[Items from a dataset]
● ● ● ● ● ● ●

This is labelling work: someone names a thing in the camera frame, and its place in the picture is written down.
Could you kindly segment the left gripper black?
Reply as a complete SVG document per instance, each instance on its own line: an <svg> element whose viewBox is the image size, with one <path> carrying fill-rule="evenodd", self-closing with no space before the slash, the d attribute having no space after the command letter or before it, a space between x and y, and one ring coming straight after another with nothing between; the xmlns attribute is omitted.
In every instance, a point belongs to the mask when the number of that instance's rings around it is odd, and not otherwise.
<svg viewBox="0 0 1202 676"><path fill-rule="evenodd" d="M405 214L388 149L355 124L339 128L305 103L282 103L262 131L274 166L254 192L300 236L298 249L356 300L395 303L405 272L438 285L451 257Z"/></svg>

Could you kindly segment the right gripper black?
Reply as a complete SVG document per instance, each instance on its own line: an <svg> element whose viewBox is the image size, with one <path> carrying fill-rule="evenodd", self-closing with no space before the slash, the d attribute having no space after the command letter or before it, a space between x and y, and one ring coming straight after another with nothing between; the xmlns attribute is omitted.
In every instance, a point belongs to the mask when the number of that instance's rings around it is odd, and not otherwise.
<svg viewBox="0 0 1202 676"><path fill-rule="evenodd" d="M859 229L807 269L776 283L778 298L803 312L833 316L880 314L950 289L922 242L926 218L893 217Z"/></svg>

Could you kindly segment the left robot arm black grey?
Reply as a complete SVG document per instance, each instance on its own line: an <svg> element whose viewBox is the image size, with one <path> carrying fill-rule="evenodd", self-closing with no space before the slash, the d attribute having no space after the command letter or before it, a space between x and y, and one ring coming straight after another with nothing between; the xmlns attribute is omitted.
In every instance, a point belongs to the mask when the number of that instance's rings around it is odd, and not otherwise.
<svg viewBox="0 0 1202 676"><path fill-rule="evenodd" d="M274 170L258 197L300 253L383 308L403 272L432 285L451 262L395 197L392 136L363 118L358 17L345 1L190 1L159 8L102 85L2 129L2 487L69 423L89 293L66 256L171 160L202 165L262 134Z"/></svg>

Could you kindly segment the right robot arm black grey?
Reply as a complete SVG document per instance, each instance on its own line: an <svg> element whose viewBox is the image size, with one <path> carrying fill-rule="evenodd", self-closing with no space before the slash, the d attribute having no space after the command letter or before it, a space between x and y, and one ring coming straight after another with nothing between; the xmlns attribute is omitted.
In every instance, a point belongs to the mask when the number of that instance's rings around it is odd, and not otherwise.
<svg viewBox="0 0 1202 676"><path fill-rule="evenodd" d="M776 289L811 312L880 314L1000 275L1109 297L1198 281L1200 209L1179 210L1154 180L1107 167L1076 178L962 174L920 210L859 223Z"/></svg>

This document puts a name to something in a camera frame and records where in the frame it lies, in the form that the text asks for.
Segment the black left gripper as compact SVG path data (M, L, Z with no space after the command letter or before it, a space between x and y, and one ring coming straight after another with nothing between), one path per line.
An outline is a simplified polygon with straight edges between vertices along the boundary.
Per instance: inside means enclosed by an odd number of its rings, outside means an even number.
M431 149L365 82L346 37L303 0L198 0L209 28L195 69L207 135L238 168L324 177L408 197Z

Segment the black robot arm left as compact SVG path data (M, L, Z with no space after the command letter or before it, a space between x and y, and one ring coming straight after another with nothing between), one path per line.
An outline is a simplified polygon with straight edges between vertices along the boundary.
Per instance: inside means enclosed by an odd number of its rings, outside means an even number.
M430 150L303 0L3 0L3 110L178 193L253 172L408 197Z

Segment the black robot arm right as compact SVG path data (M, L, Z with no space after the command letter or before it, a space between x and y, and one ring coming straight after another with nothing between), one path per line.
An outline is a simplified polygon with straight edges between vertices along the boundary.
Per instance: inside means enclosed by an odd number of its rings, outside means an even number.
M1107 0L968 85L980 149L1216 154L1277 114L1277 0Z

● ● ● ● ● ● ●

What is needed.
The response should consist of the number of lines in the data that hold the word "right", with nothing added.

Response.
3